Conservation easements. Amends the Internal Revenue Code to make permanent the tax deduction for charitable contributions by individuals and corporations of real property interests for conservation purposes.
1031 exchanges. Amends the Internal Revenue Code to allow tax-free exchanges of shares in certain mutual ditch, reservoir, or irrigation companies.
Tax rates. Repeals the termination date in the Jobs Growth Tax Relief Reconciliation Act of 2003 for provisions reducing individual tax rates on capital gains and dividend income.
Long-term trust accounts. Amends the Internal Revenue Code to: (1) establish tax-exempt long-term care trust accounts; (2) allow cash contributions to such accounts up to $5,000 annually; (3) allow an exclusion from gross income for certain distributions, including for long-term care services for chronically-ill individuals; (4) impose penalties for excess contributions to such accounts and for failure to provide required reports on such accounts; and (5) allow a refundable tax credit for 10% of the annual contributions to such accounts.
School teachers. Amends the Internal Revenue Code to: (1) increase the allowable tax deduction for the expenses of elementary and secondary school teachers to $400; (2) allow the deduction of professional development expenses; and (3) make such deduction permanent.

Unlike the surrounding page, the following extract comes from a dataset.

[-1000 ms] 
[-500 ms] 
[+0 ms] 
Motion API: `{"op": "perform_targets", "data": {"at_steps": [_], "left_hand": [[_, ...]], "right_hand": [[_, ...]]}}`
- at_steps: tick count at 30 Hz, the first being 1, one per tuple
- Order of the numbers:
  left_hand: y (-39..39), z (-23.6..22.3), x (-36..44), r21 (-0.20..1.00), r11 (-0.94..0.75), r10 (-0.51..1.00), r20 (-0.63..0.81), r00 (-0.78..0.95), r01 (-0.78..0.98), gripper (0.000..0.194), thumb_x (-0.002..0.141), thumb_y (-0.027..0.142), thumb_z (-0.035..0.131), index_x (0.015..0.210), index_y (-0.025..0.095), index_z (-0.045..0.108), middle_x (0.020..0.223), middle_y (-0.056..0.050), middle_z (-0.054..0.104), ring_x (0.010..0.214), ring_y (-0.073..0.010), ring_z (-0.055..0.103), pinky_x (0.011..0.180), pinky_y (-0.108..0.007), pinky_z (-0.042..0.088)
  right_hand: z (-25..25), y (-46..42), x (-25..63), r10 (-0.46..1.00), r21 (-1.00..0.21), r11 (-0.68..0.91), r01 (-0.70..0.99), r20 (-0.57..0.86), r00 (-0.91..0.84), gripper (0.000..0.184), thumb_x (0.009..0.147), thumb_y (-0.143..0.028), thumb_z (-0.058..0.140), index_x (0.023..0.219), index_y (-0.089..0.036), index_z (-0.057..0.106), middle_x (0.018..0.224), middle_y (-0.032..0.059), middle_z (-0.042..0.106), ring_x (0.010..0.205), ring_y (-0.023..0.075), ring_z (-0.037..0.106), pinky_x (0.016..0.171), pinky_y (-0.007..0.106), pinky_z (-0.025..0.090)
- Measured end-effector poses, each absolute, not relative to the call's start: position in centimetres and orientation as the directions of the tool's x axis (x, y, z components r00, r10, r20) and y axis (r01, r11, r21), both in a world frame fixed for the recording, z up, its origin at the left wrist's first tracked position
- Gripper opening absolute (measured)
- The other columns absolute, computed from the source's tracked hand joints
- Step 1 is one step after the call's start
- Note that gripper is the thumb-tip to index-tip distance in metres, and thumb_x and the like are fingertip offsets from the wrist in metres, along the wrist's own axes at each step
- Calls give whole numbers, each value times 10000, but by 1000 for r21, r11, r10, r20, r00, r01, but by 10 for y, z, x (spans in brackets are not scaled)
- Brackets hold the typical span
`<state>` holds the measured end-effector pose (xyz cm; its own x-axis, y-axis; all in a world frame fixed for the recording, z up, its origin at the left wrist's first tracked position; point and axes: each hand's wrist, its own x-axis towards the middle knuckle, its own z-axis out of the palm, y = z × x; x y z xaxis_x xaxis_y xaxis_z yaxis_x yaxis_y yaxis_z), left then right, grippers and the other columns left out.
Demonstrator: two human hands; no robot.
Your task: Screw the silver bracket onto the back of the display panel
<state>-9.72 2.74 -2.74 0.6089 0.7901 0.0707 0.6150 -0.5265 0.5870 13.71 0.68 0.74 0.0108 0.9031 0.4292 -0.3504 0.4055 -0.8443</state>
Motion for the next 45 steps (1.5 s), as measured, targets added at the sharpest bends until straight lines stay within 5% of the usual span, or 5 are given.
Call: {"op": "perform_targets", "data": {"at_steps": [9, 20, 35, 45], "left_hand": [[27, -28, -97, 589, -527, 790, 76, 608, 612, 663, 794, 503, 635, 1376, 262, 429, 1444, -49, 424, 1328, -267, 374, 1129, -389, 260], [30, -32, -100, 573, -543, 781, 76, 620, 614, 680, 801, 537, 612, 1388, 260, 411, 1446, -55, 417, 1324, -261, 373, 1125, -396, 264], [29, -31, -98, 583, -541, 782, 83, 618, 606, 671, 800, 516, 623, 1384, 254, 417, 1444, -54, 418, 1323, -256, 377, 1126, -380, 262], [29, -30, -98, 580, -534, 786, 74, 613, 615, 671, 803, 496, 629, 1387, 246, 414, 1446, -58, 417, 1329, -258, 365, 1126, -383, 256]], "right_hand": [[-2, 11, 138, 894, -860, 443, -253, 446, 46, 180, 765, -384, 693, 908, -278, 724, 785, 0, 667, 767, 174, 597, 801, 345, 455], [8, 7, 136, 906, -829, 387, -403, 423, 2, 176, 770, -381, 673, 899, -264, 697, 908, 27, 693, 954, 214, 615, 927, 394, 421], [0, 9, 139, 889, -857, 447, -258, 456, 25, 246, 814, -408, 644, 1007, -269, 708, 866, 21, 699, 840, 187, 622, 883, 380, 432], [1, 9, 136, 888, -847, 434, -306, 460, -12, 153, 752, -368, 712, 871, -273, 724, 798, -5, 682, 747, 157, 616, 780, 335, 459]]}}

Combat zone compensation. Amends the Internal Revenue Code to make permanent the taxpayer election to treat combat zone compensation (otherwise excludable from gross income) as earned income for purposes of computing the allowable earned income tax credit.
Agricultural tax safety credit. Amends the Internal Revenue Code to allow a retailer of agricultural products and chemicals or a manufacturer, formulator, or distributor of certain pesticides a business tax credit for 30 percent of costs for or related to the protection of such chemicals or pesticides, including employee security training and background checks, installation of security equipment, and computer network safeguards. Sets a $2 million annual limit on such credit and a per facility limitation of $100,000 (reduced by credits received for the five prior taxable years). Terminates such credit after 2010.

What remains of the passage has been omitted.